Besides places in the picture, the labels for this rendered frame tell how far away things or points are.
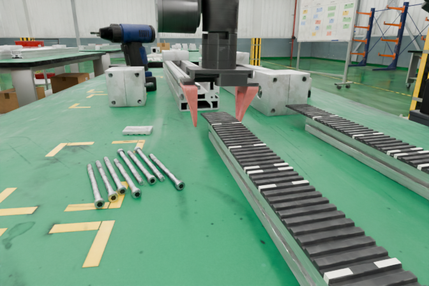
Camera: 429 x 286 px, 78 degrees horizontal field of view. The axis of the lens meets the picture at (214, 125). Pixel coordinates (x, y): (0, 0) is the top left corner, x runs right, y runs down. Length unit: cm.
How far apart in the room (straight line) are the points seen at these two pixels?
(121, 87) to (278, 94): 39
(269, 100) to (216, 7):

[What is expected] Before you finish, make sure every line above has been repeated exactly and no picture remains in the copy.

[Answer area]
Besides places in the picture, the labels for this rendered frame tell how far away things or points are.
Camera: 429 x 286 px, 78 degrees horizontal field of view. The axis of the lens meets the picture at (214, 125). Pixel coordinates (x, y): (0, 0) is the top left corner, x runs right, y runs down. Length unit: cm.
How far apart in the room (straight line) are the points seen at these two pixels?
(121, 87) to (278, 94): 39
(269, 100) to (216, 7):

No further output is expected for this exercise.